Task requirements — Leave out any pictures and transcribe all other data below exactly.

[Data extracted from a collection]
____________________
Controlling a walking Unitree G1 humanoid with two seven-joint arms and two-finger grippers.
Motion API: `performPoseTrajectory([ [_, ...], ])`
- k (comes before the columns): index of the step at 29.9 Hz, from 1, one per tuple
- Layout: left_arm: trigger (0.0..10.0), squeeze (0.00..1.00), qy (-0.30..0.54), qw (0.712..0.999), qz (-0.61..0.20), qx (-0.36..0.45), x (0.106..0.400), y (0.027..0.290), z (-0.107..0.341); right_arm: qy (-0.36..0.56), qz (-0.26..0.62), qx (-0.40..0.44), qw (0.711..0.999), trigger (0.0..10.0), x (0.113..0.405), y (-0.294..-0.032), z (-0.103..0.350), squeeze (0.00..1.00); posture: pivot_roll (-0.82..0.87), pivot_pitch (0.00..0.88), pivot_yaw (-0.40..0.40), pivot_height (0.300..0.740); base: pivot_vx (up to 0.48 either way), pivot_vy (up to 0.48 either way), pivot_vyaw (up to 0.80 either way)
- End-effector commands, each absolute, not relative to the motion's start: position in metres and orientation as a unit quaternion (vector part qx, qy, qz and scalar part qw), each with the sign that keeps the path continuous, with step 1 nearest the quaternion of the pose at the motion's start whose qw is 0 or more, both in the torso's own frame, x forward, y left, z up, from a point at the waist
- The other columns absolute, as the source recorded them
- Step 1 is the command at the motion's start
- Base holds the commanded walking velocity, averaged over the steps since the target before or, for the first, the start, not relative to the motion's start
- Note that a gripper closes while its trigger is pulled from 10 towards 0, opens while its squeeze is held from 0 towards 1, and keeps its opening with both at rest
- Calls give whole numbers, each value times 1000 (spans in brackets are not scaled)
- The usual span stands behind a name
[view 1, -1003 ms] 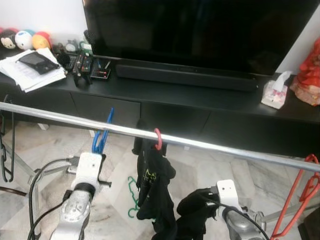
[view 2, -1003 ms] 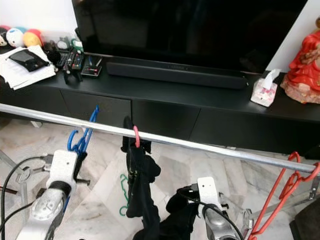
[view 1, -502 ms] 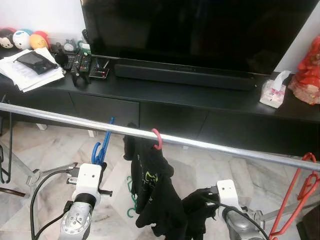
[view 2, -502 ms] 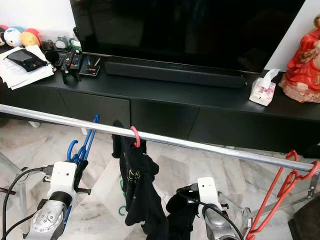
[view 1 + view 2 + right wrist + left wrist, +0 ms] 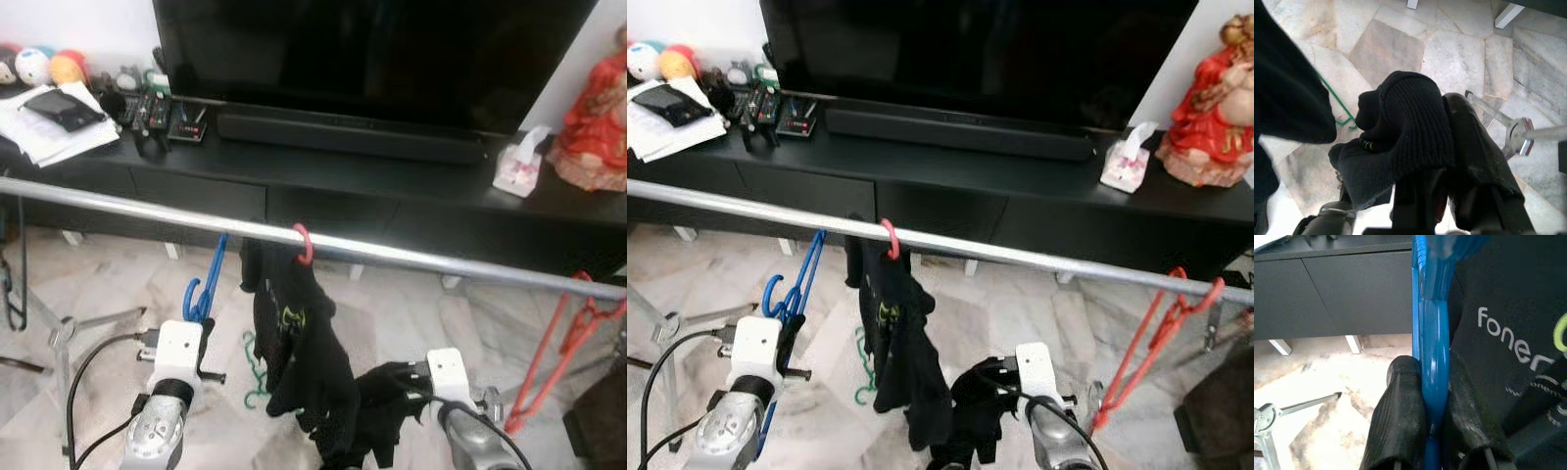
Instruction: Hang hanger
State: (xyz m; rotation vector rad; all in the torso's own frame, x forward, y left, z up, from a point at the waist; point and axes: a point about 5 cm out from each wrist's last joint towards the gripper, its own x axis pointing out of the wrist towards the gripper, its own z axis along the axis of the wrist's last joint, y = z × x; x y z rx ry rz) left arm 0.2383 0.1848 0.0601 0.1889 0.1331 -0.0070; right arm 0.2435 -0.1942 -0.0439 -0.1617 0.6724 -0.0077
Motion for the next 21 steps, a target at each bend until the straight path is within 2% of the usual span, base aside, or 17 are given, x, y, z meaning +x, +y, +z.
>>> performPoseTrajectory([
  [1, 10000, 0, 60, 994, -12, 93, 238, 181, 60, 328, -12, -76, 942, 10000, 242, -199, -44, 0, -32, 60, -101, 740, -274, 0, 0],
  [21, 10000, 0, 59, 994, -11, 91, 239, 179, 58, 323, 2, -80, 943, 10000, 247, -194, -42, 0, -34, 64, -106, 740, -274, 0, 0],
])
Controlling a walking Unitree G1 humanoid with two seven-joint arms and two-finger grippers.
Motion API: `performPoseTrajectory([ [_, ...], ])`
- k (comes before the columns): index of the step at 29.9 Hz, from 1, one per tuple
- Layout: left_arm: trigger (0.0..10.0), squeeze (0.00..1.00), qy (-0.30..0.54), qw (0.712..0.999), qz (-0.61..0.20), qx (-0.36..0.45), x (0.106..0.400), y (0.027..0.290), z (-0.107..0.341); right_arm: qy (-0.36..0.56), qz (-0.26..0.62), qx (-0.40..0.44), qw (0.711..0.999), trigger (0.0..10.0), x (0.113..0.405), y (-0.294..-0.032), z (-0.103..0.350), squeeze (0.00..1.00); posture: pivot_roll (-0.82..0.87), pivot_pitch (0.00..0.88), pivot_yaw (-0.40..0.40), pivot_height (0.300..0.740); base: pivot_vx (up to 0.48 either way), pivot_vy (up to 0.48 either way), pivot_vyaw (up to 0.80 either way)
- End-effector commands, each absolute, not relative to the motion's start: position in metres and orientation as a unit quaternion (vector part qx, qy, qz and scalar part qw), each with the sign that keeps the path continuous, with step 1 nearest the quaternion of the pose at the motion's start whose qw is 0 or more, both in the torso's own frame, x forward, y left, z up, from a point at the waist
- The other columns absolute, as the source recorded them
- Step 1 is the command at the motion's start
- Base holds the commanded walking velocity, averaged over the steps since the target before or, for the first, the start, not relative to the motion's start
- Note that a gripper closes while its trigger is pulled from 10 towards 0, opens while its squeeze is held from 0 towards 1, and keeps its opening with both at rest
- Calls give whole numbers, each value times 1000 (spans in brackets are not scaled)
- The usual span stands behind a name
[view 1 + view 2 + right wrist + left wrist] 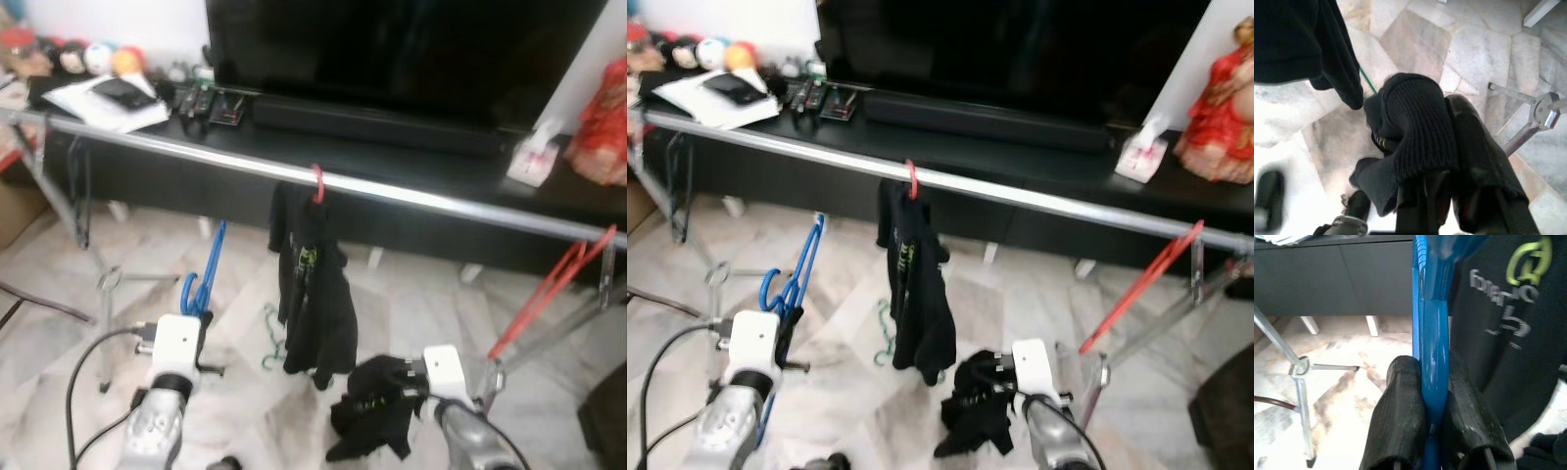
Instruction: Hang hanger
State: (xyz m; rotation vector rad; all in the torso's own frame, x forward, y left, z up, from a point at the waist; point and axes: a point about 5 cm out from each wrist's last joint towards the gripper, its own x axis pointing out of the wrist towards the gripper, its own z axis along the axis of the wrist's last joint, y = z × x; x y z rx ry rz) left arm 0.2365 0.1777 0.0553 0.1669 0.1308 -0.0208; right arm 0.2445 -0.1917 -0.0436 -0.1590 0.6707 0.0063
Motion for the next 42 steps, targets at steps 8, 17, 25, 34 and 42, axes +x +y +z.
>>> performPoseTrajectory([
  [8, 10000, 0, 59, 994, -7, 89, 238, 179, 58, 325, 5, -79, 942, 10000, 248, -193, -41, 0, -33, 71, -109, 740, -275, 0, 0],
  [17, 10000, 0, 62, 994, -7, 87, 238, 179, 56, 325, 6, -76, 943, 10000, 246, -193, -42, 0, -34, 76, -108, 740, -276, 0, 0],
  [25, 10000, 0, 63, 994, -9, 86, 237, 178, 56, 323, 5, -76, 943, 10000, 247, -192, -42, 0, -38, 87, -100, 740, -275, 0, 0],
  [34, 10000, 0, 62, 994, -12, 86, 238, 178, 57, 322, -3, -74, 944, 10000, 246, -194, -42, 0, -39, 88, -97, 740, -275, 0, 0],
  [42, 10000, 0, 64, 994, -12, 84, 239, 176, 56, 323, -6, -74, 944, 10000, 245, -196, -42, 0, -37, 87, -102, 740, -276, 0, 0],
])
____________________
Written solution —
Controlling a walking Unitree G1 humanoid with two seven-joint arms and two-finger grippers.
Motion API: `performPoseTrajectory([ [_, ...], ])`
- k (comes before the columns): index of the step at 29.9 Hz, from 1, one per tuple
- Layout: left_arm: trigger (0.0..10.0), squeeze (0.00..1.00), qy (-0.30..0.54), qw (0.712..0.999), qz (-0.61..0.20), qx (-0.36..0.45), x (0.106..0.400), y (0.027..0.290), z (-0.107..0.341); right_arm: qy (-0.36..0.56), qz (-0.26..0.62), qx (-0.40..0.44), qw (0.711..0.999), trigger (0.0..10.0), x (0.113..0.405), y (-0.294..-0.032), z (-0.103..0.350), squeeze (0.00..1.00); posture: pivot_roll (-0.82..0.87), pivot_pitch (0.00..0.88), pivot_yaw (-0.40..0.40), pivot_height (0.300..0.740); base: pivot_vx (up to 0.48 either way), pivot_vy (up to 0.48 either way), pivot_vyaw (up to 0.80 either way)
- End-effector commands, each absolute, not relative to the motion's start: position in metres and orientation as a unit quaternion (vector part qx, qy, qz and scalar part qw), each with the sign that keeps the path continuous, with step 1 nearest the quaternion of the pose at the motion's start whose qw is 0 or more, both in the torso's own frame, x forward, y left, z up, from a point at the waist
- The other columns absolute, as the source recorded them
- Step 1 is the command at the motion's start
- Base holds the commanded walking velocity, averaged over the steps since the target before or, for the first, the start, not relative to the motion's start
- Note that a gripper closes while its trigger is pulled from 10 towards 0, opens while its squeeze is held from 0 towards 1, and keeps its opening with both at rest
- Calls give whole numbers, each value times 1000 (spans in brackets are not scaled)
- The usual span stands behind a name
[view 1, -1003 ms] 
[view 2, -1003 ms] 
[view 1, -502 ms] 
[view 2, -502 ms] 
[view 1 + view 2 + right wrist + left wrist, +0 ms] 
Instruction: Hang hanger
State: (xyz m; rotation vector rad; all in the torso's own frame, x forward, y left, z up, from a point at the waist; point and axes: a point about 5 cm out from each wrist's last joint towards the gripper, its own x axis pointing out of the wrist towards the gripper, its own z axis along the axis of the wrist's last joint, y = z × x; x y z rx ry rz) left arm 0.2383 0.1848 0.0601 0.1889 0.1331 -0.0070; right arm 0.2435 -0.1942 -0.0439 -0.1617 0.6724 -0.0077
Motion for the next 21 steps, a target at each bend until the straight path is within 2% of the usual span, base aside, or 17 are given, x, y, z meaning +x, +y, +z.
>>> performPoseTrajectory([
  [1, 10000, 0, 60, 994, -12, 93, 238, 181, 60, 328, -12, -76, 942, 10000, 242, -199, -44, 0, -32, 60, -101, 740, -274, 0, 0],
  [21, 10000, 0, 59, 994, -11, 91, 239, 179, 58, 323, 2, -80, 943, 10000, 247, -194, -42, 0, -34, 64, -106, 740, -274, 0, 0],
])
Controlling a walking Unitree G1 humanoid with two seven-joint arms and two-finger grippers.
Motion API: `performPoseTrajectory([ [_, ...], ])`
- k (comes before the columns): index of the step at 29.9 Hz, from 1, one per tuple
- Layout: left_arm: trigger (0.0..10.0), squeeze (0.00..1.00), qy (-0.30..0.54), qw (0.712..0.999), qz (-0.61..0.20), qx (-0.36..0.45), x (0.106..0.400), y (0.027..0.290), z (-0.107..0.341); right_arm: qy (-0.36..0.56), qz (-0.26..0.62), qx (-0.40..0.44), qw (0.711..0.999), trigger (0.0..10.0), x (0.113..0.405), y (-0.294..-0.032), z (-0.103..0.350), squeeze (0.00..1.00); posture: pivot_roll (-0.82..0.87), pivot_pitch (0.00..0.88), pivot_yaw (-0.40..0.40), pivot_height (0.300..0.740); base: pivot_vx (up to 0.48 either way), pivot_vy (up to 0.48 either way), pivot_vyaw (up to 0.80 either way)
- End-effector commands, each absolute, not relative to the motion's start: position in metres and orientation as a unit quaternion (vector part qx, qy, qz and scalar part qw), each with the sign that keeps the path continuous, with step 1 nearest the quaternion of the pose at the motion's start whose qw is 0 or more, both in the torso's own frame, x forward, y left, z up, from a point at the waist
- The other columns absolute, as the source recorded them
- Step 1 is the command at the motion's start
- Base holds the commanded walking velocity, averaged over the steps since the target before or, for the first, the start, not relative to the motion's start
- Note that a gripper closes while its trigger is pulled from 10 towards 0, opens while its squeeze is held from 0 towards 1, and keeps its opening with both at rest
- Calls give whole numbers, each value times 1000 (spans in brackets are not scaled)
- The usual span stands behind a name
[view 1 + view 2 + right wrist + left wrist] 
Instruction: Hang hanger
State: (xyz m; rotation vector rad; all in the torso's own frame, x forward, y left, z up, from a point at the waist; point and axes: a point about 5 cm out from each wrist's last joint towards the gripper, its own x axis pointing out of the wrist towards the gripper, its own z axis along the axis of the wrist's last joint, y = z × x; x y z rx ry rz) left arm 0.2365 0.1777 0.0553 0.1669 0.1308 -0.0208; right arm 0.2445 -0.1917 -0.0436 -0.1590 0.6707 0.0063
Motion for the next 42 steps, targets at steps 8, 17, 25, 34 and 42, axes +x +y +z.
>>> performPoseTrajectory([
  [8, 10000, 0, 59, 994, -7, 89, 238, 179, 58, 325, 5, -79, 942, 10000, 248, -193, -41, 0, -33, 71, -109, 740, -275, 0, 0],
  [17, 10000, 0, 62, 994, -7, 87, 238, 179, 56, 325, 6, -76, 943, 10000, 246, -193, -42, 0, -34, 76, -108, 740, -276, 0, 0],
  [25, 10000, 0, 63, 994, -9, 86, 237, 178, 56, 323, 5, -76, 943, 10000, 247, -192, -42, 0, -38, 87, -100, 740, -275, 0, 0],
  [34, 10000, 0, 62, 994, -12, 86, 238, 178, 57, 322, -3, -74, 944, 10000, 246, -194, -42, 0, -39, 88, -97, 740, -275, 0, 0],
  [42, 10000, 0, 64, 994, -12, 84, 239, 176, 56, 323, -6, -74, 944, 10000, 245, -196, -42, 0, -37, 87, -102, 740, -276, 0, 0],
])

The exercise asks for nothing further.